9 May 2016
The newly minted PhD will stay at the University of Amsterdam as a postdoc in the PREDAGIO (PREDicting AGIng of Oil networks) project under the supervision of Prof. Dr Iedema, where she will be developing an atomistic model to study linseed oil polymer networks. 'Obtaining my PhD has been the summit of four extraordinary years but now I am ready for a new adventure to expand my knowledge in other types of materials, applications and simulation techniques,' says Torres-Knoop, adding: 'this project combines two of my favourite things: science and art.'
Separation processes account for the majority of capital and operating costs in industry. There are many industrially relevant separation processes which are either not feasible by conventional methods (such as distillation and crystallisation) or energetically very expensive. Separations based on adsorption in nanoporous materials are an important alternative. Most simulation and experimental work focusses on molecule-host interactions and try to improve the selectivity of a mixture based on tuning the binding of the species to the adsorption site. However, many separations in industry take place at 1-10 bar pressure and a temperature range of 300-433 K. At these conditions the pores are usually fully saturated and entropy becomes the dominant factor determining the separation. Separation is usually a process of continuous cycles of adsorption and desorption, with desorption being the energy-costly step. Beside the selectivity a second crucial parameter is therefore the “capacity” of the material, e.g. the amount of volume of material per volume that effectively can be used for the separation. If more fluid can be treated in a single step, then the frequency of desorption can drastically be reduced, leading to large energy savings. However, in general a high selectivity originates from confinement, so larger pores lead to reduced selectivities. In other words: selectivity and capacity are inversely related.

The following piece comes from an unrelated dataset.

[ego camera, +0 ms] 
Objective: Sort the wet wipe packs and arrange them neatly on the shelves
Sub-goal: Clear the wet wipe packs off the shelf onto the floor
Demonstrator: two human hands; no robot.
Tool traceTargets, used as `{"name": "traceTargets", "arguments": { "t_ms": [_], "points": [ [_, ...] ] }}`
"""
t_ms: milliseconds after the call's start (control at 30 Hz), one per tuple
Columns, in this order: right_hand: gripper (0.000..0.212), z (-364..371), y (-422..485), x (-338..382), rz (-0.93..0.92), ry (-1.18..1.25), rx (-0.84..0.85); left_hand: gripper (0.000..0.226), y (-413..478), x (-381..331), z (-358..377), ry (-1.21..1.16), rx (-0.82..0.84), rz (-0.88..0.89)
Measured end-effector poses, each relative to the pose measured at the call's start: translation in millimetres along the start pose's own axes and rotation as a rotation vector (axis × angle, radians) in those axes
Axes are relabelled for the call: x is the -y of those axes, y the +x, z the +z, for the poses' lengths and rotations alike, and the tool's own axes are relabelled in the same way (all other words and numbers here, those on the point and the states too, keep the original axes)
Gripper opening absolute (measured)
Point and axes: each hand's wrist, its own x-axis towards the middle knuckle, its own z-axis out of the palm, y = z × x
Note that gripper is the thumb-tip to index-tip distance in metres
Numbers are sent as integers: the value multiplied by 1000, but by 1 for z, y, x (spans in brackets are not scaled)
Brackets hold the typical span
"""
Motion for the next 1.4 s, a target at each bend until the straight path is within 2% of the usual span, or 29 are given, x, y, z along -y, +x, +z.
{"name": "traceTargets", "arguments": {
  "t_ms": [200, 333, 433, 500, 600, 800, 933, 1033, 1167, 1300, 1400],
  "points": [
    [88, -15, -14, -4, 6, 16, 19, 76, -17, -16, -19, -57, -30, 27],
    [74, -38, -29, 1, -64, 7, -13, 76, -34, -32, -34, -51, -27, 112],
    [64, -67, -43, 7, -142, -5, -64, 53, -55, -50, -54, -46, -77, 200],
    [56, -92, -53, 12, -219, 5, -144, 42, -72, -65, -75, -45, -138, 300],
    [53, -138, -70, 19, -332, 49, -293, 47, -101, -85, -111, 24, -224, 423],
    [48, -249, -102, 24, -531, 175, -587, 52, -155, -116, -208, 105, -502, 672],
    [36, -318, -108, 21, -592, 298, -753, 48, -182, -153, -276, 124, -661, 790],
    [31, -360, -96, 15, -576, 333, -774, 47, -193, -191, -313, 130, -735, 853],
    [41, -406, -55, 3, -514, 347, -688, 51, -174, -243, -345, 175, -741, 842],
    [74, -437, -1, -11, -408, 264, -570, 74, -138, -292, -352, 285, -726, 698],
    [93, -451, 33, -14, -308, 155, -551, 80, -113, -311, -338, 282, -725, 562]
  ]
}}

In her thesis, Ariana shows, for the first time, that by making cleverly use of entropy effects it is possible to design materials that combine high selectivity with large capacities. She computationally developed a large pore material (a so-called Metal-Organic Framework or MOF) that has a high pore volume capacity, but at the same time can perfectly separate a complicated mixture of very similar molecules; 1,2,4-tricholoro-benzene, 1,2,5-tricholoro-benzene, and 1,3,5-tricholo-benzene. She also found MOFs that are highly selective for para-xylene over meta- and ortho-xylene, even in the presence of other molecules like ethylbenzene and toluene. Selectively obtaining para-xylene is a billion-dollar industry as para-xylene is for example a precursor for PET bottles. In addition to the application-side of the thesis, Ariana had to develop new simulation methodology that is able to study adsorption at saturation conditions. The methodology is a very significant improvement over current state-of-the-art adsorption simulation methodology and it opens up the possibility of studying the adsorption and structure of strongly interacting fluids like water and ionic liquids, even at low temperature.